Chronic pain is a byproduct of our modern world. In the past, these cases were very rare. But nowadays the number of people with chronic pain is increasing. Some suffer from chronic pain because they have a chronic condition. But others suffer from intense lingering pain for which science has no explanation. The worst part is that in all cases life can become a veritable hell in which pain is constantly present.
Only a few decades ago, serious diseases led to a fairly rapid decline. People died and we couldn’t do anything about it. Today, science has all kinds of ways to extend the life of a critically ill patient. Certain conditions also seem to have gotten worse. Most of these have to do with the nervous system. As a result, people can live sick and in pain for many years.
Physical pain is one of the most common symptoms of many conditions. Sometimes this can make a person very inept in several areas. You cannot escape it and you cannot deny it. Perhaps you try to relieve the pain with painkillers that disconnect you from your body and the outside world. They leave you with the feeling of being there but without being there.
It’s a tragic situation. This is not only true for people who suffer from chronic pain, but also for their loved ones. Because pain seriously affects one’s mood. Over time, it causes significant changes in personality.
A person in these circumstances can become unruly. And the people who are often with them do not know how to help their loved one. Today we want to give you some advice on how to support people with chronic pain.
Recognize your limits if you want to support people with chronic pain
Are you a close relative of a person who suffers from chronic pain? Then it is normal that you start to feel guilty. You may not realize it immediately but it happens often. You see someone suffering. All you can do is provide palliative care. This doesn’t always work. You take some of the strain off the person, but there’s not much you can do about it.
All this leads to a great inner confusion and helplessness. We often cling to the fantasy that ‘there must be something else I can do’. You try something, then something else, and then something else. But in the end, you can only provide temporary relief at best.
The first thing to do is deal with your sense of helplessness. Stop wasting time and energy on things that have no results. It is important that you inform yourself about what you can really do. At the same time, you need to set clear boundaries.
What is your responsibility? How can you do it in the best way? What is within your reach? If you go beyond this, the other person will only turn on you, like a ball you throw against the wall, no matter how much time and energy you invest.
You want to know how you can support someone with chronic pain. Well, sometimes all you can do is be alone and in silence. With this act you let the other know that you are with him and that you are willing to accept his suffering. But what you can’t do is leave.
It may be enough to ask him what you can do to help. If you can do this, then do it. For example, in many cases they would prefer you to spend time with them rather than looking for opportunities or trying to make up for their pain with expensive gifts.
How to support people with chronic pain: help yourself first
We cannot give to another what we do not have ourselves. What we want in this case is to help the people with chronic pain feel better. But what we must avoid is drowning ourselves in their pain. So your first responsibility is towards yourself. And that responsibility means that you are good, that you give the best of yourself.
This means recognizing your own needs.
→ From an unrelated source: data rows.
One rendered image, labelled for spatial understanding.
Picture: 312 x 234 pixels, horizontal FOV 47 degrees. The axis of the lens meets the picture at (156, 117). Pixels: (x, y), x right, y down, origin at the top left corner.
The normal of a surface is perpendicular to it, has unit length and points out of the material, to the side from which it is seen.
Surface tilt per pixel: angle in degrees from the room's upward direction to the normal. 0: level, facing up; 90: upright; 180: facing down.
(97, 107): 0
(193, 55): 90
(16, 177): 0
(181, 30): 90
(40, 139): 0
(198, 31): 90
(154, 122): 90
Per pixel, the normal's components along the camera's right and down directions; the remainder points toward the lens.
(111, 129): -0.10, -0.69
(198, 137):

Yes, you can give your loved one a lot. But there are so many things you can’t do for them. That goes for you and everyone else too. But what you can do is make yourself stronger and work on your own life. At the same time, you will also help to improve his life.
It is especially important that you learn how to protect your own space. You have to learn how to say “no” in certain circumstances. Because people with chronic pain can be very demanding. You don’t want their frustrations to become yours.
They are faced with a very difficult situation. Sometimes they have no other outlet than to blame you or demand more than you can give. This is understandable. But it does not mean that their angry words are true.
It will help you a lot if you learn how to recognize when it would be good for yourself to step out of the situation for a while. With kindness and affection, you can make the other person understand that they can help you too by respecting the time when you are not together.
If you want to learn how to support someone with chronic pain, it’s crucial that you take care of yourself. Even if he refuses or tries to direct his frustration on you, your presence and good attitude will help him. You should definitely remember that.